It seems to me that the following code demonstrates that there is a bug in OptiX:
#include <optix_world.h>
#include "device_functions.h"
using namespace optix;
struct PerRayData_calculate {
bool squeegee;
};
rtDeclareVariable(rtObject, specimen_object, , );
rtDeclareVariable(uint, oneDimensionalIndex, rtLaunchIndex, );
rtDeclareVariable(PerRayData_calculate, currentPrd, rtPayload, );
rtBuffer<uint, 1> myBuffer;
RT_PROGRAM void causeTrouble() {
const optix::Ray ray = optix::make_Ray(make_float3(0.0f,0.0f,0.0f), make_float3(0.0f,0.0f,-1.0f), 0u, 0.01f, RT_DEFAULT_MAX);
PerRayData_calculate prd;
prd.squeegee = false;
rtTrace(specimen_object, ray, prd);
if (prd.squeegee) {
atomicAdd(&(myBuffer[1u]), 1u);
atomicAdd(&(myBuffer[0u]), 1u);
}
else {
atomicAdd(&(myBuffer[2u]), 1u);
atomicAdd(&(myBuffer[0u]), 1u);
}
}
RT_PROGRAM void miss() {
currentPrd.squeegee = true;
}
RT_PROGRAM void exception() {
rtPrintExceptionDetails();
}
Here is my code for the host side:
#define NOMINMAX
#define _USE_MATH_DEFINES
#include <optixu/optixpp_namespace.h>
#include <optixu/optixu_math_namespace.h>
using namespace optix;
int main(int argc, char *argv[]) {
try {
Context context = Context::create();
{
std::vector<int> devs;
devs.push_back(0);
context->setDevices(devs.begin(), devs.end());
}
context->setRayTypeCount(1);
context->setEntryPointCount(1);
context->setStackSize(16384);
context->setPrintEnabled(true);
context->setExceptionEnabled(RT_EXCEPTION_ALL, true);
context->setRayGenerationProgram(0, context->createProgramFromPTXFile("causeTrouble.cu.ptx", "causeTrouble"));
context->setExceptionProgram(0, context->createProgramFromPTXFile("causeTrouble.cu.ptx", "exception"));
context->setMissProgram(0, context->createProgramFromPTXFile("causeTrouble.cu.ptx", "miss"));
GeometryGroup group = context->createGeometryGroup();
group->setChildCount(0u);
group->setAcceleration(context->createAcceleration("NoAccel", "NoAccel"));
context["specimen_object"]->set(group);
Buffer myBuffer = context->createBuffer(RT_BUFFER_INPUT_OUTPUT, RT_FORMAT_UNSIGNED_INT, 3);
context["myBuffer"]->set(myBuffer);
memset(myBuffer->map(), 0, 3 * sizeof(uint));
myBuffer->unmap();
context->launch(0, 100);
{
const uint *data = (uint*)myBuffer->map();
if (fprintf(stderr, "%u, %u, %u\n", data[0], data[1], data[2]) < 0)
perror("fprintf");
myBuffer->unmap();
}
context->destroy();
}
catch (optix::Exception e) {
if (fprintf(stderr, "%s\n", e.getErrorString().c_str()) < 0)
perror("fprintf");
}
}
I would expect to get 100, 100, 0, but in fact I get 193, 100, 93. According to https://devtalk.nvidia.com/default/topic/522795/optix/atomic-buffer-operations/, because I am using only one GPU (see lines 12-16 on the host side), atomicAdd should work properly on OptiX buffer elements. You can question the relevance of such an old forum post, but OptiX 3.8.0 has the “zoneplate” SDK sample still using atomicAdd as described in that discussion.

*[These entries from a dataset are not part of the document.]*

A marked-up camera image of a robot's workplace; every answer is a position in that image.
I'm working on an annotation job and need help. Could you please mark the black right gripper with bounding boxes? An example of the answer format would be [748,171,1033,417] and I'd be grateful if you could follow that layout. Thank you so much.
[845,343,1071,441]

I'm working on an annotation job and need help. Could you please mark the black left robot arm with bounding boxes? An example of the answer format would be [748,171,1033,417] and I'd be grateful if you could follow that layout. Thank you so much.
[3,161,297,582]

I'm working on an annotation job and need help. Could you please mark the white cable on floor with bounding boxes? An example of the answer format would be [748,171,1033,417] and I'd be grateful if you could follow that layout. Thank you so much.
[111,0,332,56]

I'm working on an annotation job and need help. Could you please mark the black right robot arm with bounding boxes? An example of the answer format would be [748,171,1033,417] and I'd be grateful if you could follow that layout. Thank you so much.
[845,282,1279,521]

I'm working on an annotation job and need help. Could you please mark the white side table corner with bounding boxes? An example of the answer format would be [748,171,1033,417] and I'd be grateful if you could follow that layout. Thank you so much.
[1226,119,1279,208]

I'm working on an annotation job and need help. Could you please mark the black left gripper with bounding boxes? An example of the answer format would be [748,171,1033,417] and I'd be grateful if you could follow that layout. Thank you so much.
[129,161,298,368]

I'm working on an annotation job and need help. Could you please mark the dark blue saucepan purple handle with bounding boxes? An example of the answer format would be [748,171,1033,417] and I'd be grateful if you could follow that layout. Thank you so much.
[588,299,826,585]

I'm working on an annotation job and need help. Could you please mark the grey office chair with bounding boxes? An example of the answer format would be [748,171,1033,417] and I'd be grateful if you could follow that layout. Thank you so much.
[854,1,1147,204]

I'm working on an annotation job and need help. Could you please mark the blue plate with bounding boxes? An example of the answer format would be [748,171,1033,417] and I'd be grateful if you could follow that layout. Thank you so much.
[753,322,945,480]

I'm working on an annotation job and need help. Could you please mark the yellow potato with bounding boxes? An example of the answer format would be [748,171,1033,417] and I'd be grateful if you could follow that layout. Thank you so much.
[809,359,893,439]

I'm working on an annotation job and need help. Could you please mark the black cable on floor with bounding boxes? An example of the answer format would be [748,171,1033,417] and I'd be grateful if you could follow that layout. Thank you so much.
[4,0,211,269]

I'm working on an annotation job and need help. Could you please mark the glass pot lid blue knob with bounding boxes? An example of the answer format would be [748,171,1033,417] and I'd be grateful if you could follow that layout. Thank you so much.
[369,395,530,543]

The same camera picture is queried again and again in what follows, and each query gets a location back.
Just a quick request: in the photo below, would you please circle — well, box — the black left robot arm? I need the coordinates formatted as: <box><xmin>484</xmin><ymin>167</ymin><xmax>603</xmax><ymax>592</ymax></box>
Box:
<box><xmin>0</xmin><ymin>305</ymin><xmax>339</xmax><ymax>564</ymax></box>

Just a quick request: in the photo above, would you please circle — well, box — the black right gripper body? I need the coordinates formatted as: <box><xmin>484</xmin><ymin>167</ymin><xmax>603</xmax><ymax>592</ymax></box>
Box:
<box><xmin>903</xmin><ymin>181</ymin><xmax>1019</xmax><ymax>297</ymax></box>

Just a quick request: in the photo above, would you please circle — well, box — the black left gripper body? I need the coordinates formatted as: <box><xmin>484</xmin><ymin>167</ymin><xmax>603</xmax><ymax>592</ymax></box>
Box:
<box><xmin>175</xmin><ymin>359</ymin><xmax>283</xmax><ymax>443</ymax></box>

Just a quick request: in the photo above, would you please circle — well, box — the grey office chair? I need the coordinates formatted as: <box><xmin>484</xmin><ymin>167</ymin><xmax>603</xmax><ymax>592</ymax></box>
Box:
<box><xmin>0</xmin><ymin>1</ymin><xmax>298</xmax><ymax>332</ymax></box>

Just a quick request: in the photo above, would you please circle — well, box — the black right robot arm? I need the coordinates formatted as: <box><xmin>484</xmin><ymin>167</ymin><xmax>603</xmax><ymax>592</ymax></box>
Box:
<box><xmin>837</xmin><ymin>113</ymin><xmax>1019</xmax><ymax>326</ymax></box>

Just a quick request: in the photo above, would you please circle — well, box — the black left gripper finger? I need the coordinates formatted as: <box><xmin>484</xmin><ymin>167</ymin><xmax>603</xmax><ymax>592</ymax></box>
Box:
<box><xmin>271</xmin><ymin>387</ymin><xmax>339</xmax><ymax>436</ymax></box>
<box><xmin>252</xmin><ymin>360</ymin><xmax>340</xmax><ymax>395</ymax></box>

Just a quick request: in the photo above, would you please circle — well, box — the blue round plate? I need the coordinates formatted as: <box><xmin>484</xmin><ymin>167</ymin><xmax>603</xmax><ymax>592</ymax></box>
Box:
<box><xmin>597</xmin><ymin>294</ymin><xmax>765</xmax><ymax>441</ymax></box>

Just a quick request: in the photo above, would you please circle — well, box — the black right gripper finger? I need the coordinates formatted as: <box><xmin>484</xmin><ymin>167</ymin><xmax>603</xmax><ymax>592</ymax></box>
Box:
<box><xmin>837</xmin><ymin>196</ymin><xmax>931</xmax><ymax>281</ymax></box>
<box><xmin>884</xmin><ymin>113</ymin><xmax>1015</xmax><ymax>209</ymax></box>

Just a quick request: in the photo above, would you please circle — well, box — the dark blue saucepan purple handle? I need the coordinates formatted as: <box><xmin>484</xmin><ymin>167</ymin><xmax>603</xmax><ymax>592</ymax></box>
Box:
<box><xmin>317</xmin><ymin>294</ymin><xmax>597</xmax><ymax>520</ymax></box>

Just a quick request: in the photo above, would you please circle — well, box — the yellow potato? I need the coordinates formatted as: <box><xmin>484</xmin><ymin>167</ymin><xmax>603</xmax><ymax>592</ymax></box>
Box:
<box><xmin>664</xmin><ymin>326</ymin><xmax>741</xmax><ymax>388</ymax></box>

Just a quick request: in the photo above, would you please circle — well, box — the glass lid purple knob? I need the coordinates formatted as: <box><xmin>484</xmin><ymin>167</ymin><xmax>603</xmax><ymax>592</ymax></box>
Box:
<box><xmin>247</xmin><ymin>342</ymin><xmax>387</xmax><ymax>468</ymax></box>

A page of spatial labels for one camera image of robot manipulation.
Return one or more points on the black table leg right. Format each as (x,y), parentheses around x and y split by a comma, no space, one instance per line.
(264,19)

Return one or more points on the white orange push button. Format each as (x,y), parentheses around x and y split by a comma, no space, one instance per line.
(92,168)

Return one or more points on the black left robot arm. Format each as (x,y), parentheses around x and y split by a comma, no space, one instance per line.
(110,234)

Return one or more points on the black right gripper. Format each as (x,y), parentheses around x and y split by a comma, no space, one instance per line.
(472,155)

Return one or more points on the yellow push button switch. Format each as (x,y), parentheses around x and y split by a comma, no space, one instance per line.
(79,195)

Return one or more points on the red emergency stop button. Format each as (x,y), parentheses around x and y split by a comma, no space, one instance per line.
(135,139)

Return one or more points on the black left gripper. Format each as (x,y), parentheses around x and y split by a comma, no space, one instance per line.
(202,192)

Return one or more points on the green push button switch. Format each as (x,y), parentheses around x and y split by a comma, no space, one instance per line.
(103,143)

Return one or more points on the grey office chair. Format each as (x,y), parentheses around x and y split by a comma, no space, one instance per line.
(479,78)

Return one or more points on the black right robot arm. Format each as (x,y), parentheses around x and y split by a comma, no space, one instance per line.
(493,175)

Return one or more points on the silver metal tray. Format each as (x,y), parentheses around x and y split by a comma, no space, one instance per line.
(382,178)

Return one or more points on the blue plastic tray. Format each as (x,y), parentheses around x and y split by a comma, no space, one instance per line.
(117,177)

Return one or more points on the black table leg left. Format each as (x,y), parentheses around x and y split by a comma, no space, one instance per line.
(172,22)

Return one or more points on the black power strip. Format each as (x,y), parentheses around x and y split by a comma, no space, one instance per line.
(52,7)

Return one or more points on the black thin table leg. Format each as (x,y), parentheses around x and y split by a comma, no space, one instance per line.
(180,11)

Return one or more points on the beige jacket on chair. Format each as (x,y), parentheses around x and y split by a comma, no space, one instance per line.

I tried modifying my code so that the buffer is declared with RT_BUFFER_GPU_LOCAL. In this case, I use an RT_PROGRAM function to initialize it to zeros, and I also use an RT_PROGRAM function to copy the result to an output buffer. I still get the same answer: 193, 100, 93.
If I make it a buffer of floats instead of uints, and use the corresponding version of the atomicAdd function, then the problem seems to be resolved. Zoneplate uses atomicAdd on elements of buffers of floats, so that explains why Zoneplate works. So I am using floats as a workaround to get my work done for now, but I think that an integral data type such as uint should be acceptable.
Do you get the same program behavior that I am seeing? Am I missing something? Is it a bug in OptiX?